What are metastatic brain tumours?
Brain metastases are the most common forms of brain cancer, at a rate ten times higher than that of intrinsic primitive brain tumours. About 10% of patients diagnosed with systemic cancer develop brain metastases at the central nervous system . Lung cancer metastases are the most frequent, even with the growing frequency of breast cancer, however melanoma presents the greatest brain metastases frequency. 80% of metastasis is localized to the brain hemispheres, 15% to the cerebellar level, and 5% bone level.
What are the causes of brain metastases?
Brain metastases originate from the tumour cells born in other parts of the body, which have spread to multiple parts of the brain.
What are the symptoms of brain metastases?
The symptoms of brain metastases are similar to that of any cancer of the nervous system and consist of epileptic seizures, headache and neurological deficit.
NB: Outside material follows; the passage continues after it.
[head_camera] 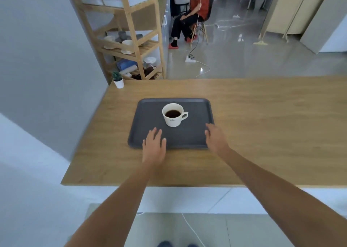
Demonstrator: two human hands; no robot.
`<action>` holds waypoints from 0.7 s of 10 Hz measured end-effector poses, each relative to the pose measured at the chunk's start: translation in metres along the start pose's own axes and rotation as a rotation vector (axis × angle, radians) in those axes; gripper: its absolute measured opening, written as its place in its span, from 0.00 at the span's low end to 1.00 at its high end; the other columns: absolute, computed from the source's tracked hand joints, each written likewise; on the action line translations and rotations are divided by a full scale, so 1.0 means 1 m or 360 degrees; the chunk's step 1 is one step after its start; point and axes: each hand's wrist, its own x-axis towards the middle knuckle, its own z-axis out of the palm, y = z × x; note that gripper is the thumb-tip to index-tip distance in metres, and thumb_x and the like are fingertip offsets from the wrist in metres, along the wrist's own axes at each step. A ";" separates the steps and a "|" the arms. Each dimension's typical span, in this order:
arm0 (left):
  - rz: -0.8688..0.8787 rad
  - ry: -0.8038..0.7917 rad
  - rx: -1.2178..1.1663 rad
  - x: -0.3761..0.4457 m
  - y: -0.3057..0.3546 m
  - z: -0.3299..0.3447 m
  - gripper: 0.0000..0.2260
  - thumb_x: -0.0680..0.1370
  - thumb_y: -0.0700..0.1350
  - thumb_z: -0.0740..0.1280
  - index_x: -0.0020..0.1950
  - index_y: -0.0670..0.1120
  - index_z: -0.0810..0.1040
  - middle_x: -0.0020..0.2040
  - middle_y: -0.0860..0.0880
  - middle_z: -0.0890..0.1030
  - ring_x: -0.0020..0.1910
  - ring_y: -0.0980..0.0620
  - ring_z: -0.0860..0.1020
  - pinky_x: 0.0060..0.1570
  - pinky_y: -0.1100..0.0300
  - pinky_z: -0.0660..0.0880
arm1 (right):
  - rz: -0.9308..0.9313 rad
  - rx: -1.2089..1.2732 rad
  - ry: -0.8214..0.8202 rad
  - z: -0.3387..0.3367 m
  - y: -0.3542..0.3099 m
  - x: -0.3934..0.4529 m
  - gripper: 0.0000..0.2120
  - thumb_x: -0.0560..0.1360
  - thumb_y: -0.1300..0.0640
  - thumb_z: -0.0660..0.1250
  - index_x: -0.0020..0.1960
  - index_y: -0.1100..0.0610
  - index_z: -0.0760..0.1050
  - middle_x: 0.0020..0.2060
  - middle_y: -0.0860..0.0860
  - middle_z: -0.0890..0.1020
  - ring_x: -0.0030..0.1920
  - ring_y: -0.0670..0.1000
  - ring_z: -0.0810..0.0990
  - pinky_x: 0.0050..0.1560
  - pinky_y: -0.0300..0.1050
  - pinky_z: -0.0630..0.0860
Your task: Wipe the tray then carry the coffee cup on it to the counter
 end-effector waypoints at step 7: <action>0.0220 -0.0178 0.0631 -0.063 -0.043 0.038 0.29 0.80 0.58 0.39 0.78 0.46 0.47 0.80 0.48 0.44 0.79 0.48 0.43 0.76 0.45 0.46 | -0.0272 0.0075 0.0192 0.009 -0.012 -0.071 0.32 0.79 0.42 0.51 0.77 0.58 0.54 0.78 0.57 0.54 0.78 0.55 0.51 0.77 0.56 0.51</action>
Using a CT scan to examine the base head, and a basic brain MRI with contrast (gadolinium). Often patients with a suspected diagnosis of metastasis undergo a full body CT scan, with a contrast medium or using a body PET with an FDG purpose of staging systemic tumours.
The treatment of metastases depends on the number of metastases in the brain and control of the primary tumour at the systemic level. Surgery has the role to obtain a histological diagnosis of the disease and to remove metastases in case of accessible lesion with limited morbidity. In other cases it is performed using a needle biopsy (stereotactic) to obtain a histological diagnosis of the disease.
In patients with a controlled systemic tumour, in the case of metastases with only a small size (up to 3 cm), there exist no differences in the effect between radiosurgery and direct surgery on the metastases, when accessible by agreeable post-operative metastases. There is no difference in effect when radiosurgery is performed with an accelerator, or a Ciber knife/Gamma knife.
The surgery has a specific role in the case of large, symptomatic metastases, which are surrounded by a significant accessible edema. After surgery the standard is represented by the radiation of the whole brain, although recent studies have shown that the postponement of the WBRT does not change the overall survival of the patients, it is however associated with a faster rate of local or distant recurrence, but improves the overall cognitive performance of the patient. Post-surgery the performance of the focal radiotherapy improves the local control of the disease, and does not affect the cognitive performance of the patient.
In patients with controlled systemic tumours and various brain metastases (up to 3), the role of surgery in the case of patients with large metastasis that respond positively to the procedure, will notice a major mass effect (in patients with good general health). In all other cases, radiosurgery (radiation therapy) is recommended. In patients with more than three metastases and in non-controlled systemic diseases, radiation treatment on the whole brain is the standard procedure.